# Modeling the Random Component of Manufacturing Yield of Integrated Circuits

Michael E. Long and David L. Farnsworth

College of Science, Rochester Institute of Technology, Rochester, New York, USA

*Abstract*—A model is created for the number of integrated circuits that are good from each wafer on which they are fabricated. The goal is to separate the random or common cause loss from the systematic or special loss. The random loss from this type of process is modeled so that false alarms indicating systematic loss are less likely to occur and so that the structure of the systematic loss can be determined.

*Keywords*— Baseline randomness, modeling, skewness, systematic loss, yield curve.

## I. INTRODUCTION

The fabrication of integrated circuits is a large and important industry. Hundreds of integrated circuits are manufactured at the same time on wafers, which are created in lots. Each wafer is more-or-less circular with a diameter of a few inches. The manufacturing process can take many weeks and is quite complicated. Each circuit must pass many tests before it is sold. There is a considerable literature on modeling and minimizing the loss or number of bad die. See [1], [2], [3], [4], and [5] for reviews.

Usually, the integrated circuits are called die when they are on a wafer, chips when they are separated from the wafer, and integrated circuits when installed for use. We prefer the word "die," which we also use for the plural. Optical and electrical measurements are used to test or screen the die. Among the reasons to discard a die are wrong resistance, an open circuit, a missing conductor, and being physically too large or too small in some dimension.

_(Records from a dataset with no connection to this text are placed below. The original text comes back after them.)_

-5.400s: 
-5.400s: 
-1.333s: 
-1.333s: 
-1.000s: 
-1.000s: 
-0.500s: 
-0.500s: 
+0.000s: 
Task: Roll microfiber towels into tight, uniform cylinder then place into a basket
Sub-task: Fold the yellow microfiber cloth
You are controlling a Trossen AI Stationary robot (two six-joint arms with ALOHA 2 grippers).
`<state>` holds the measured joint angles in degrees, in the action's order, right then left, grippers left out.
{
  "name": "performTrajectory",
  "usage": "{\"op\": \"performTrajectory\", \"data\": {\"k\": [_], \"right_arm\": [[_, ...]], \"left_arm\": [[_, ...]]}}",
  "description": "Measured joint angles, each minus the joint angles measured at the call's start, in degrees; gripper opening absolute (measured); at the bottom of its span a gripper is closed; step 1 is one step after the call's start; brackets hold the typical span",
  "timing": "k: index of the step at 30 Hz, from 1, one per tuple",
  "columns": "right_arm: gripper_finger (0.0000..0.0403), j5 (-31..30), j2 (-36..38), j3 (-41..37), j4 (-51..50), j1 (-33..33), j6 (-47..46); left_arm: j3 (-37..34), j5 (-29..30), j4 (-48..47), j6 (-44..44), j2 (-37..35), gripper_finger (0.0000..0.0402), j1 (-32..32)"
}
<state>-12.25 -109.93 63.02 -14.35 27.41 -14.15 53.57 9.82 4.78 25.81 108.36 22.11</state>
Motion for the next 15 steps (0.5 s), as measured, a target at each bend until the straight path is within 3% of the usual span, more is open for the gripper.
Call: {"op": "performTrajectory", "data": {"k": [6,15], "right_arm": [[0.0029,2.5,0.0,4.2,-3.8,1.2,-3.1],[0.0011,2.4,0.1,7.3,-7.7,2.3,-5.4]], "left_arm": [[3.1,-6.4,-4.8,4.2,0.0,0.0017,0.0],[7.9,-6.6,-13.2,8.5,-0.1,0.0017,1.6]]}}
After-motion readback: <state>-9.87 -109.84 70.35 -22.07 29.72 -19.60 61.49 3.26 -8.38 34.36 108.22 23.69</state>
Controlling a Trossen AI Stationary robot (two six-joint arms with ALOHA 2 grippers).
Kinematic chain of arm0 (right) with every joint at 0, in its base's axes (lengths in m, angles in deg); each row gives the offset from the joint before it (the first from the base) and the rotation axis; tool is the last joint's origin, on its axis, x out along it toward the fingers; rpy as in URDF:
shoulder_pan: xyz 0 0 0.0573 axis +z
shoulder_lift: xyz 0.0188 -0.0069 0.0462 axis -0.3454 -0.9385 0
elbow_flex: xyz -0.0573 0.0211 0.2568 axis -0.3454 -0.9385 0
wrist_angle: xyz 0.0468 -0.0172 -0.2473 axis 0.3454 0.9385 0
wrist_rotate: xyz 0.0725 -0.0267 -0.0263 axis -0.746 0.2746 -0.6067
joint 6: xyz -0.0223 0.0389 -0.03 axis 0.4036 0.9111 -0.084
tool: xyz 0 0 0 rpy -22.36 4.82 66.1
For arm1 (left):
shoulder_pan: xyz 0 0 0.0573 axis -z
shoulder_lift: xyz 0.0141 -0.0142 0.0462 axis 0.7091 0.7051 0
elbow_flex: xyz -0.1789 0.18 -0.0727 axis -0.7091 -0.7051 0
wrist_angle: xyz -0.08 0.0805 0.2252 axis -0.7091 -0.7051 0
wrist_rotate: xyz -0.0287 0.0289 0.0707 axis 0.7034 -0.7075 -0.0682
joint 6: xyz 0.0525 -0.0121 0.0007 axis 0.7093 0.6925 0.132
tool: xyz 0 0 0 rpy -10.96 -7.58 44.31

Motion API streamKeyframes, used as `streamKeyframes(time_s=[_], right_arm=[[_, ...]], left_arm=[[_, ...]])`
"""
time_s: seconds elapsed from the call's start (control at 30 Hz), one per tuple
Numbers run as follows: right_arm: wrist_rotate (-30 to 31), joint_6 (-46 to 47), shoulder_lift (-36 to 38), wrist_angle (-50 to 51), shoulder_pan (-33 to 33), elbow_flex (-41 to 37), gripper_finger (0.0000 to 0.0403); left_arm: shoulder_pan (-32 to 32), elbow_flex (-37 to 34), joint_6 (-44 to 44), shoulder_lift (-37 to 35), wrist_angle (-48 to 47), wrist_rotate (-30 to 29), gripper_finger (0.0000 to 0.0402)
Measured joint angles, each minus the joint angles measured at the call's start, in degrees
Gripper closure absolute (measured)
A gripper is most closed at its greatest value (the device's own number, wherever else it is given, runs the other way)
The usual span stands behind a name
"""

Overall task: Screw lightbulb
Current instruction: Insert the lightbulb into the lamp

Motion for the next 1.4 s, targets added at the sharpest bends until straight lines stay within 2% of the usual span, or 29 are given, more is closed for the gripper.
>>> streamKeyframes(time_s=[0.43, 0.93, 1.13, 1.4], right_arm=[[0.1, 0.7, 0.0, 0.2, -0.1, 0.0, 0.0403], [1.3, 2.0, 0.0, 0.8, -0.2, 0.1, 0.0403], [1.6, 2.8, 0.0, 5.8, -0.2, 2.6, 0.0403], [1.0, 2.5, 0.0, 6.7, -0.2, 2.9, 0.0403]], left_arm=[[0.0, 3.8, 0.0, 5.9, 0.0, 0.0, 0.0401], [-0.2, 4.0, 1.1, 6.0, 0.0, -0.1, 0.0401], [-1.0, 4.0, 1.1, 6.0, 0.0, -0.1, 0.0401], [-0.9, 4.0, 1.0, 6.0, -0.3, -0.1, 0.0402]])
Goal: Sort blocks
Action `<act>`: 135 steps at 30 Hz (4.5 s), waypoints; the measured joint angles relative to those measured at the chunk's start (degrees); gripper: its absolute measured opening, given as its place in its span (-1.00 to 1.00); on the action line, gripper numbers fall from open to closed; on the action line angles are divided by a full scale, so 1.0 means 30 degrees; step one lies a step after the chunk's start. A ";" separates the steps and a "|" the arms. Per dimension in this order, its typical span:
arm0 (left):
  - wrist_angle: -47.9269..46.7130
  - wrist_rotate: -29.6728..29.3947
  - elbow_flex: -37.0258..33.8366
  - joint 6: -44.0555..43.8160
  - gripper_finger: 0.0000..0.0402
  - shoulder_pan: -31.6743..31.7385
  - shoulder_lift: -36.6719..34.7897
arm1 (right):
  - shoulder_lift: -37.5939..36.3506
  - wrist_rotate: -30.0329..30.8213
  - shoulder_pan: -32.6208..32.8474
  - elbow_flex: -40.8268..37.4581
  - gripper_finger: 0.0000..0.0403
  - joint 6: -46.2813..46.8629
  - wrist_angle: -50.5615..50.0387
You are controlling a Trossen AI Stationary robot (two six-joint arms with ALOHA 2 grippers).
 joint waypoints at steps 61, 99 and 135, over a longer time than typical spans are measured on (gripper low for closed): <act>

Yield is the fraction or percent of the die on a wafer that passes all tests. Since all wafers in our simulation contain 1000 die, we use the number that pass all tests as the yield. Yield can refer to the fraction or the percent of useable die in a whole process or in a lot as well. Yield can be affected by many events.

We are principally concerned with random loss of yield. Random loss is characterized by the presence or absence of any particular defect in each die being independent of the condition or location of the other die on a wafer. The random loss with respect to each attribute is uncorrelated between die, and the attributes are uncorrelated within the die. Random loss is associated with common causes, such as dust particles in cleanrooms and the manufacturing equipments' imprecision in general. Patterns in which bad die are grouped along the edge, say, of the wafer produce systematic or special effects. Sometimes, systematic loss is caused by equipment failures. Our goal is to model the variability of the lots, wafers, and die, so that random loss can be identified. Then, systematic loss can be revealed as the residual loss after accounting for the random loss.

There are many differing models of the distribution of defects on a wafer. For random effects, a widely used family of models is based on compound or mixed models in which a gamma distribution is used for the density of defects and the yield is an average or integral over that distribution [6], [7], [8]. This produces a generalized negative binomial distribution [9, p. 191] with a parameter, usually designated a, that measures the degree of clustering. There are other ways to reach the same model [10]. We take a > 10, which is the Poisson model [6]. This model has many mathematical advantages, in particular it has the additive property that the sum of Poisson random variables is a Poisson random variable [9, p. 146]. Since Poisson random variables and binomial random variables converge in distribution under certain conditions, such as large sample sizes [9, pp. 217-219], and since we assume normal distributions for the variables or attributes that are measured, our analysis is based on binomial and normal distributions. Alternatively, the binomial model can be developed from first principals [3, p. 31], [11, p. 1067], [12].

One tactic is to fit the yield to a prescribed distribution [2], [6], [11], [13], which can be somewhat limiting for this complex process. Another tactic for measuring the random component of yield is called windowing in which neighboring die are grouped as if they were one die and are declared good if all die in the group are good [3, p. 27], [10], [13, pp. 5–6], [14]. Usually these super die are created with two, four, and eight die and sometimes more die under the assumption that random effects are not dependent on area, that is, they are scalable as a Poisson random variable is. This can be an effective method, but it is an art as well as a science; for example, if a grouping contains many die, it will almost certainly be bad and too few groupings will not give significant results.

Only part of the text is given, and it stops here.